Kenya subsequently started its own airline with leased Boeing 707s and three DC-9s salvaged from East African Airways. Tanzania plans to inauguarate its own national carrier next month.
Delegations from the two countries met twice last month in an effort to normalize relations.
Kenya has asked that its property be returned immediately and that assets of the near-dead East African Community be divided as the courts may decide. All of the Lake Victoria steamers and most of the community's aircraft were in Kenya when the community fell apart early this year.
Tanzania, however, wants to use the ships and planes and has tied the return of Kenyan property to the immediate division of the community's movable assets.
All of the Community's assets were jointly paid for by the three partner states.
The cooperation of socialist Tanzania and capitalistic Kenya in the East African Community had been something of an anomaly.

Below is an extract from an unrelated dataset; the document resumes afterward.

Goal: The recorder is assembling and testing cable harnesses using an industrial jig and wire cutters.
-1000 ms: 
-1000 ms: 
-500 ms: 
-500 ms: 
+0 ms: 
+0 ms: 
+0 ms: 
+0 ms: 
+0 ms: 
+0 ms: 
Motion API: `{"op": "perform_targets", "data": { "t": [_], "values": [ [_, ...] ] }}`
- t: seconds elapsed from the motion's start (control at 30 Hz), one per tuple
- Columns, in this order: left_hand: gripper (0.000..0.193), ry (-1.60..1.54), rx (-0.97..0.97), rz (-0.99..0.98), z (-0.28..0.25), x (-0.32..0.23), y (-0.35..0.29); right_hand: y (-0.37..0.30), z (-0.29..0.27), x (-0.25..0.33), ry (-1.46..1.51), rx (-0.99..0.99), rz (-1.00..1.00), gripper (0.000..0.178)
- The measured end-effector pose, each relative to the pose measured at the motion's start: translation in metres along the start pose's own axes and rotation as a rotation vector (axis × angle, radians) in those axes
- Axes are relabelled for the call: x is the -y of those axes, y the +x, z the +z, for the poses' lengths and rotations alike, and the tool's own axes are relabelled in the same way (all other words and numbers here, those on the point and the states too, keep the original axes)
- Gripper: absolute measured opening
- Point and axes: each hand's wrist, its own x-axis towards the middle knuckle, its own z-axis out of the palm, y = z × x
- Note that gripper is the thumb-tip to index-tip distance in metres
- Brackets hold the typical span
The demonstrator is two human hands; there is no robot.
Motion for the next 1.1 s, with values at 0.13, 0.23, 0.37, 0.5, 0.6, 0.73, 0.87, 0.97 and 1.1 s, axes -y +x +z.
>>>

Kenyans seem bewildered at the permanent closing of the border, and there is a widespread feeling that the move had more to do with politics than with economics.
Nairobi's Weekly Review speculated that "In order for socialism to succeed, Tanzania must seal itself off from all capitalistic influences, and not just capitalistic goods."
President Julius Nyerere of Tanzania told his countrymen yesterday that the breakup of the Community was a major setback for the country's development plan and that large new infrastructure investments must urgently be made now.
Tanzanian customs and immigration officials admit that they are now virtually powerless and that their post and the border area has been controlled by the paramilitary unit for about a month.
On Tanzanian who has worked as a driver for the same concern in Kenya for 20 years was caught in Tanzania when the surprise closure announcement was made. He said that troops set up a roadblock 20 miles from the border and told him nobody could pass without a special reason.
The driver made an excuse to get to the next town and then walked the remaining 17 miles through the bush to get back to Kenya.
From here at Namanga it appears that Tanzania could be preparing for a long spell of stormy relations with Kenya.
"Tanzanians are our friends and neighbors," said a Namanga shopkeeper, "but now we feel that the Tanzanian government is our enemy."